A proposal aimed at helping what are known as “food recovery” programs, such as food banks, get discounted prices for fresh foods moved forward Monday in the Florida House, with lawmakers looking at a pilot program to help curb food insecurity in the state.
The House Agriculture and Natural Resources Appropriations Subcommittee unanimously approved the bill (HB 1159).
Under the bill, food recovery programs would be able to purchase produce and other foods at no more than 50 percent of “current wholesale market price” from growers.
The Florida Department of Agriculture and Consumer Services would reimburse the food recovery programs and provide 2 cents per pound of food delivered to help cover the cost of delivery and distribution.
To participate, food banks would have to be nonprofits that have been in operation for at least 10 years and have received a minimum of 10 million pounds of perishable foods annually for the past three years.
A House staff analysis of the bill said an estimated 40 percent of food produced in the U.S. goes uneaten and that one-fifth of Floridians — including one million children — are food insecure.
“Food recovery programs are beneficial to residents who otherwise lack the means to purchase fresh fruit and vegetables by providing surplus goods for distribution to those in need rather than destroying them,” the analysis said.

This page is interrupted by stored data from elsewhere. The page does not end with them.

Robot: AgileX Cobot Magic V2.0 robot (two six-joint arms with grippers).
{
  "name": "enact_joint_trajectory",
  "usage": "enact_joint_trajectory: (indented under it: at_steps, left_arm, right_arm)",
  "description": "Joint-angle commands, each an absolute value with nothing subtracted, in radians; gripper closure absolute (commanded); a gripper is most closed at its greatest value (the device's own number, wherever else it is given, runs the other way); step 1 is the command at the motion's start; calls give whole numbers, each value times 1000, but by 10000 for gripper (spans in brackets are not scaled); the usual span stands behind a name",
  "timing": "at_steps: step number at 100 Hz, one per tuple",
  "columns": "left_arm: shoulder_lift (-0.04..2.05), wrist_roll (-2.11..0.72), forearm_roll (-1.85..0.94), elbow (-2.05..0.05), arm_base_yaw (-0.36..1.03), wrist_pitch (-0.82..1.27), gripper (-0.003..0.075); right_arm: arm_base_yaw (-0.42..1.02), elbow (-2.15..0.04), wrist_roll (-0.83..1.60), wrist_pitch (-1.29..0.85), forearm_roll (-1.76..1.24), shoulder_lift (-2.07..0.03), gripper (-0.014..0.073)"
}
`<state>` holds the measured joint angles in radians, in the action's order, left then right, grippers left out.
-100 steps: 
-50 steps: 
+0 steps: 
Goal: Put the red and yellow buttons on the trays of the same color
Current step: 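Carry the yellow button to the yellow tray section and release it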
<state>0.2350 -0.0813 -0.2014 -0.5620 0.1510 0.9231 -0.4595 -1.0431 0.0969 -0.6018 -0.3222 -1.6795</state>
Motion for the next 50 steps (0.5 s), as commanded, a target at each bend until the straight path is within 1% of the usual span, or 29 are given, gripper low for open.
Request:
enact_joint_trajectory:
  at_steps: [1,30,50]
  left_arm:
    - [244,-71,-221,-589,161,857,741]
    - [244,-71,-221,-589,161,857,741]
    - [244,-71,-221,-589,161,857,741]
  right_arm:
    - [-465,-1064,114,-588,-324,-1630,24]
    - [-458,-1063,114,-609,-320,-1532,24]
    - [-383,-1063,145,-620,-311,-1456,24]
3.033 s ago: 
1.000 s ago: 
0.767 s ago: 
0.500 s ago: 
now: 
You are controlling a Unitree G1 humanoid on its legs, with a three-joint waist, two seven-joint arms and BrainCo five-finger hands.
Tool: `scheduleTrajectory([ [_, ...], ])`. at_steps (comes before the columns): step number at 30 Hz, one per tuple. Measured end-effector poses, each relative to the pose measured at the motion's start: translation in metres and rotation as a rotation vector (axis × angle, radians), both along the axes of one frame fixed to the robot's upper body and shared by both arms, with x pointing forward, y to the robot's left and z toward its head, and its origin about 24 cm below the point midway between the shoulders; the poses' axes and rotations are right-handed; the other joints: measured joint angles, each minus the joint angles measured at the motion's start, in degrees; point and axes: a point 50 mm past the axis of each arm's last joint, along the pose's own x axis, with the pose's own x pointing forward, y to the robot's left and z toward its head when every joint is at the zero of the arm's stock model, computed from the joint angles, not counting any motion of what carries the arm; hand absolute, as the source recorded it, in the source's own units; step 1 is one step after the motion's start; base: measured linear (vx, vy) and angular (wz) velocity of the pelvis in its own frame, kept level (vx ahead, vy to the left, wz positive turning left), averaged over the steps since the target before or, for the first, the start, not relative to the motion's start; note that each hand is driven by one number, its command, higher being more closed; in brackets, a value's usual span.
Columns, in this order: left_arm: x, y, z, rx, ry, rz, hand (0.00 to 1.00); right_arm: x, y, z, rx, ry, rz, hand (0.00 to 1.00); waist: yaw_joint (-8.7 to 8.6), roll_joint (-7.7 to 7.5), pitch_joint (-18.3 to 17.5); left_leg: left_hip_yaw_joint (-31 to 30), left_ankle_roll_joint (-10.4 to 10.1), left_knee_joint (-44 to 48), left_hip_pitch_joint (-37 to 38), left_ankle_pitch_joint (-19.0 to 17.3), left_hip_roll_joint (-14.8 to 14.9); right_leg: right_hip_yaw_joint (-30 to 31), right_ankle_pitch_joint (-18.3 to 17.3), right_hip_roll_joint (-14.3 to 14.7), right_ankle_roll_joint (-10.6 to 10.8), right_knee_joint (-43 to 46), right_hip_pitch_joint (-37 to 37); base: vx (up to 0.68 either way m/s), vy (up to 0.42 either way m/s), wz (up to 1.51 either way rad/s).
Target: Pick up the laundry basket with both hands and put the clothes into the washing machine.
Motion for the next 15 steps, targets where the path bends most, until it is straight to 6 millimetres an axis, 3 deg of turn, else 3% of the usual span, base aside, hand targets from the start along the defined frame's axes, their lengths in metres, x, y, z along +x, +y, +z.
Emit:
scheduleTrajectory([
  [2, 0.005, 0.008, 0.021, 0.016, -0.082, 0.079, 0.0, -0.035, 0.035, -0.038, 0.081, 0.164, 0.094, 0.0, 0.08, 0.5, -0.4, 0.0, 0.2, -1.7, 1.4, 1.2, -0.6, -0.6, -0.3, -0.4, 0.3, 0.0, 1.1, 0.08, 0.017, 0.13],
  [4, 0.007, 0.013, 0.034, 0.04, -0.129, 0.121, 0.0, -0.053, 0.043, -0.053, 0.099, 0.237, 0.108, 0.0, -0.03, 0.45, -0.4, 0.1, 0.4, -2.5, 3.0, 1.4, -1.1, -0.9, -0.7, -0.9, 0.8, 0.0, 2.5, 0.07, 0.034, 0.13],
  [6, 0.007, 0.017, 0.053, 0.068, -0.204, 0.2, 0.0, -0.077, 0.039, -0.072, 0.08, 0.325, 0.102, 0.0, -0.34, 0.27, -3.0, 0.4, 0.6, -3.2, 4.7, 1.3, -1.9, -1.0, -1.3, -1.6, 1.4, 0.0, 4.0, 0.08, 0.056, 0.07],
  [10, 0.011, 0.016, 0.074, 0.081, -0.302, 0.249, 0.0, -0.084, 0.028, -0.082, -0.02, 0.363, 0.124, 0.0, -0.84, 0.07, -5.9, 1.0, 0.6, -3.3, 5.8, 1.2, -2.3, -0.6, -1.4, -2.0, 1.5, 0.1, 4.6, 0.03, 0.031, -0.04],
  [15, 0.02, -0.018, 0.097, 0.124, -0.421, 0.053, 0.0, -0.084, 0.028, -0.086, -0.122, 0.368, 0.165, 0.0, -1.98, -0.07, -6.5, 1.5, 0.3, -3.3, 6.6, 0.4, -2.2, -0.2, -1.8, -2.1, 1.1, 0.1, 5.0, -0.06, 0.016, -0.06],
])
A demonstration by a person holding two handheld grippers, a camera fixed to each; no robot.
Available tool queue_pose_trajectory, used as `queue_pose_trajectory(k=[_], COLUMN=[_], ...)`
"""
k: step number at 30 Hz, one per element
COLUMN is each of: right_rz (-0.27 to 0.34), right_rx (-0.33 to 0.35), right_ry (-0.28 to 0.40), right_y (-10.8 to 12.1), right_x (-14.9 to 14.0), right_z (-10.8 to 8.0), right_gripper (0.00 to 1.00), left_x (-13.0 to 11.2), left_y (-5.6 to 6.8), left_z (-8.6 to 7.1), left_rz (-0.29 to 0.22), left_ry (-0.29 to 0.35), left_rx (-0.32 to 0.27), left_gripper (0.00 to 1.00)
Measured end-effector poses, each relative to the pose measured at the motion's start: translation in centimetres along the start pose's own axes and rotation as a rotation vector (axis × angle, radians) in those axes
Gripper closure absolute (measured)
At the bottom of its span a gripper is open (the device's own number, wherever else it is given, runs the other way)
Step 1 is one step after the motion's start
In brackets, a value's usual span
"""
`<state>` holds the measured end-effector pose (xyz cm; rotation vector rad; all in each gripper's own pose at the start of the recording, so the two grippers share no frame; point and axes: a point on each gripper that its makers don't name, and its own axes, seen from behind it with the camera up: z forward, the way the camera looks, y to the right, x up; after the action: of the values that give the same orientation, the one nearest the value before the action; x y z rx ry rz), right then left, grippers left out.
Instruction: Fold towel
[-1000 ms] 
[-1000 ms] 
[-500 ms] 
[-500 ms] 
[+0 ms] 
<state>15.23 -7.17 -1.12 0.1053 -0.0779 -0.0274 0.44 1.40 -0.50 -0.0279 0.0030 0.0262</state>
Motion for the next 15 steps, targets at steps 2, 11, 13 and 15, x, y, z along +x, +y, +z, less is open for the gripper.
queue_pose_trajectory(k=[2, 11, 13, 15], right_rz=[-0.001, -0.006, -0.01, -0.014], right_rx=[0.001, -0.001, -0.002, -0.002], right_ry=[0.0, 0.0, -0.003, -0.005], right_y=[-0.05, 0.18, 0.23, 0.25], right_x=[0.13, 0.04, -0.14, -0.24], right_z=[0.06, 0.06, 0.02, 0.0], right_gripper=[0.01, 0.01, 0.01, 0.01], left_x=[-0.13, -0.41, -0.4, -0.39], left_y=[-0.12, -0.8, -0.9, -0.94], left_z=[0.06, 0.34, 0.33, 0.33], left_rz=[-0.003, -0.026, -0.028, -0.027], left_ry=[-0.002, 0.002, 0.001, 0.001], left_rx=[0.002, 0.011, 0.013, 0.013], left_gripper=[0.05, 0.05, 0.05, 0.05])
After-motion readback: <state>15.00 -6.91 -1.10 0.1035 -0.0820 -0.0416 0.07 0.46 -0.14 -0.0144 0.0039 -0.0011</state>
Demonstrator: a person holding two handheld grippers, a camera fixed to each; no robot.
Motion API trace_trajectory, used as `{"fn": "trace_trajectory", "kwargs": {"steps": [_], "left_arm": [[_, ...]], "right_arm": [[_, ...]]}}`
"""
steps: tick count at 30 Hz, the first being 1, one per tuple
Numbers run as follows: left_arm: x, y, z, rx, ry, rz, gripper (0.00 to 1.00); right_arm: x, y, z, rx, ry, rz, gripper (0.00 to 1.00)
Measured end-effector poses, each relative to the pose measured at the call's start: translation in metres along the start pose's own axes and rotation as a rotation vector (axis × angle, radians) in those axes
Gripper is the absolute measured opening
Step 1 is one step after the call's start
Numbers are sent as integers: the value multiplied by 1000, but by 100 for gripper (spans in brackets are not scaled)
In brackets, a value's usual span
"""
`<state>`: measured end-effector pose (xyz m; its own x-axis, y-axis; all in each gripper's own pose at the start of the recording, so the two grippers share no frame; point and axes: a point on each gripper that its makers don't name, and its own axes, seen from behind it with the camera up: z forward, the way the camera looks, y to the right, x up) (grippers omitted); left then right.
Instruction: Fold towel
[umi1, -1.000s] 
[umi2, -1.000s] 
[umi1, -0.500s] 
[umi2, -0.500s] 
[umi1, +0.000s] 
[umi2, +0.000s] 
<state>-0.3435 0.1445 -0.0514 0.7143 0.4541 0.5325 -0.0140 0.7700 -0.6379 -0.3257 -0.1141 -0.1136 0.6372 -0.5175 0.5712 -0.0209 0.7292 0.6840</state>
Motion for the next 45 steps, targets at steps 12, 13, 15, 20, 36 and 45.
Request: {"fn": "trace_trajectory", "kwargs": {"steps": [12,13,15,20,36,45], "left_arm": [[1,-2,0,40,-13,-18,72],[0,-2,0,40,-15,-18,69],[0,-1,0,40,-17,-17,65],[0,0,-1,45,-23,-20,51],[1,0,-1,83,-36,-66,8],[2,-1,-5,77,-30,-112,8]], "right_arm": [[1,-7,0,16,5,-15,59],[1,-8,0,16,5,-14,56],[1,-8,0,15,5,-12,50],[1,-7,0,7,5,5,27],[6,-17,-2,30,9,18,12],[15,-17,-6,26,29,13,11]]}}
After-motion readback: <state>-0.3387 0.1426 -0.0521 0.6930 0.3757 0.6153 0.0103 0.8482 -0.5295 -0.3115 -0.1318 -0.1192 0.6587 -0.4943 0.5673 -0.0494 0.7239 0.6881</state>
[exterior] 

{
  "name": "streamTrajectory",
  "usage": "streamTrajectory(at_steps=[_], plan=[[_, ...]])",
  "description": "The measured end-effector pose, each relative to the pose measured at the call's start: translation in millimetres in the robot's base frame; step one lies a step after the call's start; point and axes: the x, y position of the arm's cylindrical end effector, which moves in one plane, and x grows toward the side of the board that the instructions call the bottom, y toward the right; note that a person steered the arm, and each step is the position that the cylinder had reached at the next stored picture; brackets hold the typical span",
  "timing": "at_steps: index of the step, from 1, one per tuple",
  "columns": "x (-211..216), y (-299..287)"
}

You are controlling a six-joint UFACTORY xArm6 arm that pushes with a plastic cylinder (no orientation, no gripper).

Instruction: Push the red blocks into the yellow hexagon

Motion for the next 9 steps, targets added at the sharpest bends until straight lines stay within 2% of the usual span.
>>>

Rep. Rick Roth, a West Palm Beach Republican who owns an agricultural business, told the House panel that the bill is aimed at increasing the quality of food that food banks receive and providing an incentive for growers to participate.
The pilot program would be funded at $5 million in the 2024-2025 state budget. The bill would need approval from the House Infrastructure Strategies Committee before it could be considered by the full House.
A similar Senate bill (SB 1422) is scheduled to be heard Tuesday by the Senate Agriculture, Environment and General Government Appropriations Committee.